• [Work order]:
Here the whole listing must be retyped exactly, with no line omitted.

..........

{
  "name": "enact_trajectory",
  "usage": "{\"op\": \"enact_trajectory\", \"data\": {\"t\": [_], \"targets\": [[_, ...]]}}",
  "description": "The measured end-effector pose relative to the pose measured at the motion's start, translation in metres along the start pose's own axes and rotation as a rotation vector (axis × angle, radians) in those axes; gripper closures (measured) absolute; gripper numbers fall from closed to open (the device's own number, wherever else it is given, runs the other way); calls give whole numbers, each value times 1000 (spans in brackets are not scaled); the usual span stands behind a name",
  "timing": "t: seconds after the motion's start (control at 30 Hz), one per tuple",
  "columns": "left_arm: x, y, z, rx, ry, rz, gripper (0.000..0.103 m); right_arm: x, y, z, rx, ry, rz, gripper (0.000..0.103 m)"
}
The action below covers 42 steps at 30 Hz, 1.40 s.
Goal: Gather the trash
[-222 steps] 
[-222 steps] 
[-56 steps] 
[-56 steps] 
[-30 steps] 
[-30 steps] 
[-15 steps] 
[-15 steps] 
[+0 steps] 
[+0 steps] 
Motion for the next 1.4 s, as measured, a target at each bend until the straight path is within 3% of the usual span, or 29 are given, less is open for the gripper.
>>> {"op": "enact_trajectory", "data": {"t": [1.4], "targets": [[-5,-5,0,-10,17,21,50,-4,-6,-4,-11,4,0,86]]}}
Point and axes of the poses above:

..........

• [Answer section]:
{
  "name": "enact_trajectory",
  "usage": "{\"op\": \"enact_trajectory\", \"data\": {\"t\": [_], \"targets\": [[_, ...]]}}",
  "description": "The measured end-effector pose relative to the pose measured at the motion's start, translation in metres along the start pose's own axes and rotation as a rotation vector (axis × angle, radians) in those axes; gripper closures (measured) absolute; gripper numbers fall from closed to open (the device's own number, wherever else it is given, runs the other way); calls give whole numbers, each value times 1000 (spans in brackets are not scaled); the usual span stands behind a name",
  "timing": "t: seconds after the motion's start (control at 30 Hz), one per tuple",
  "columns": "left_arm: x, y, z, rx, ry, rz, gripper (0.000..0.103 m); right_arm: x, y, z, rx, ry, rz, gripper (0.000..0.103 m)"
}
The action below covers 42 steps at 30 Hz, 1.40 s.
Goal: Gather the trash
[-222 steps] 
[-222 steps] 
[-56 steps] 
[-56 steps] 
[-30 steps] 
[-30 steps] 
[-15 steps] 
[-15 steps] 
[+0 steps] 
[+0 steps] 
Motion for the next 1.4 s, as measured, a target at each bend until the straight path is within 3% of the usual span, or 29 are given, less is open for the gripper.
>>> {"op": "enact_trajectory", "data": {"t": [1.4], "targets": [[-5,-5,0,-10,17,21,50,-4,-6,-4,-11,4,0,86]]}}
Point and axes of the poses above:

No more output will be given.